Documentation
¶
Overview ¶
Package fastcdc implements the FastCDC 2020 content-defined chunking algorithm. See https://ieeexplore.ieee.org/document/9055082 by Wen Xia, et al.
This implementation uses the 2-byte rolling optimization described in section 3.7 of the paper for improved performance.
Index ¶
Constants ¶
This section is empty.
Variables ¶
This section is empty.
Functions ¶
This section is empty.
Types ¶
type Chunk ¶
type Chunk struct {
Offset int // Byte position in the stream where this chunk starts.
Length int // Size of the chunk in bytes.
Data []byte // Raw chunk bytes. Only valid until the next call to Next.
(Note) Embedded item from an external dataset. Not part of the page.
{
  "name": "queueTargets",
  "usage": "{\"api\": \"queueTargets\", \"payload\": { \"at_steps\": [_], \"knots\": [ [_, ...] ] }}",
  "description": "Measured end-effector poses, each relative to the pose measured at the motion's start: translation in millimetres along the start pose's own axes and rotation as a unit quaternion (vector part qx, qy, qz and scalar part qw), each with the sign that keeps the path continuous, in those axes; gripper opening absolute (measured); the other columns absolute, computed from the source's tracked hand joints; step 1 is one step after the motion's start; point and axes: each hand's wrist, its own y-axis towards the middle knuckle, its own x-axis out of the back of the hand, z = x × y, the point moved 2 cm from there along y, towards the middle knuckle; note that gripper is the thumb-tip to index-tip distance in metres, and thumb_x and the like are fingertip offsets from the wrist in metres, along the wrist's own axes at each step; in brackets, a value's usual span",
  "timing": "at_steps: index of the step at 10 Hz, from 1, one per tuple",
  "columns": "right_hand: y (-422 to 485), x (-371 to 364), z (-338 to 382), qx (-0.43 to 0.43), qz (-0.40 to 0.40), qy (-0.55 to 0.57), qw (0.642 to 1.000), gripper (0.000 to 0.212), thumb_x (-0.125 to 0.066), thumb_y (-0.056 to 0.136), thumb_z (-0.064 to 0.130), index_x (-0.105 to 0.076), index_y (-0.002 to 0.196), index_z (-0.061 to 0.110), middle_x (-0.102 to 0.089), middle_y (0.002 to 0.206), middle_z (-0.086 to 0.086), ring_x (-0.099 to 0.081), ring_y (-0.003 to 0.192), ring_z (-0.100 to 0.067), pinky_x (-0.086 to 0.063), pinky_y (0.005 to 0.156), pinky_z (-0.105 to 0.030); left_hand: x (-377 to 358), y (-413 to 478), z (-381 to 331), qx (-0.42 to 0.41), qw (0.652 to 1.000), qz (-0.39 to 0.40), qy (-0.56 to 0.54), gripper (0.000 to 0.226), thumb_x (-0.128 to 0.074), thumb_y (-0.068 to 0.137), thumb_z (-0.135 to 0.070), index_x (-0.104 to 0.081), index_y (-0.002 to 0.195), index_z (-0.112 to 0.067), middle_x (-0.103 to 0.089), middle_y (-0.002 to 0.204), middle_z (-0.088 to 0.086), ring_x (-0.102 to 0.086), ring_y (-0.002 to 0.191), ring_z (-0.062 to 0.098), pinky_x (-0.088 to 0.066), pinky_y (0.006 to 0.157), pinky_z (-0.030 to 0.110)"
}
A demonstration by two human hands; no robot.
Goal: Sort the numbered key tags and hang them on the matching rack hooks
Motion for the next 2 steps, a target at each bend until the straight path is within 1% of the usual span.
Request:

Fingerprint uint64 // Final gear hash value at the chunk boundary.
}
Chunk holds the result of a single content-defined chunk.
type Chunker ¶
type Chunker struct {
// contains filtered or unexported fields
}
Chunker splits a byte stream into variable-sized chunks using FastCDC 2020.
func NewChunker ¶
NewChunker creates a new Chunker with the given average chunk size. The averageSize must be a power of 2 and must be in the range 64B to 1GiB. High normalization reduces the range of allowed values for average size. Other options have sensible defaults.
type Option ¶
type Option func(*options)
func WithBufferSize ¶
WithBufferSize sets the read buffer size (defaults to maxSize * 2). Larger buffers reduce read syscalls. Must exceed maxSize.
func WithMaxSize ¶
WithMaxSize overrides the maximum chunk size (defaults to averageSize * 4).
func WithMinSize ¶
WithMinSize overrides the minimum chunk size (defaults to averageSize / 4).
func WithNormalization ¶
WithNormalization sets the normalization level from 0-3 (defaults to 2).
Higher normalization levels produce chunks closer to the average size by making it harder to chunk at small sizes and harder to chunk at large sizes. This could reduce de-duplication, but can make chunk sizes more predictable.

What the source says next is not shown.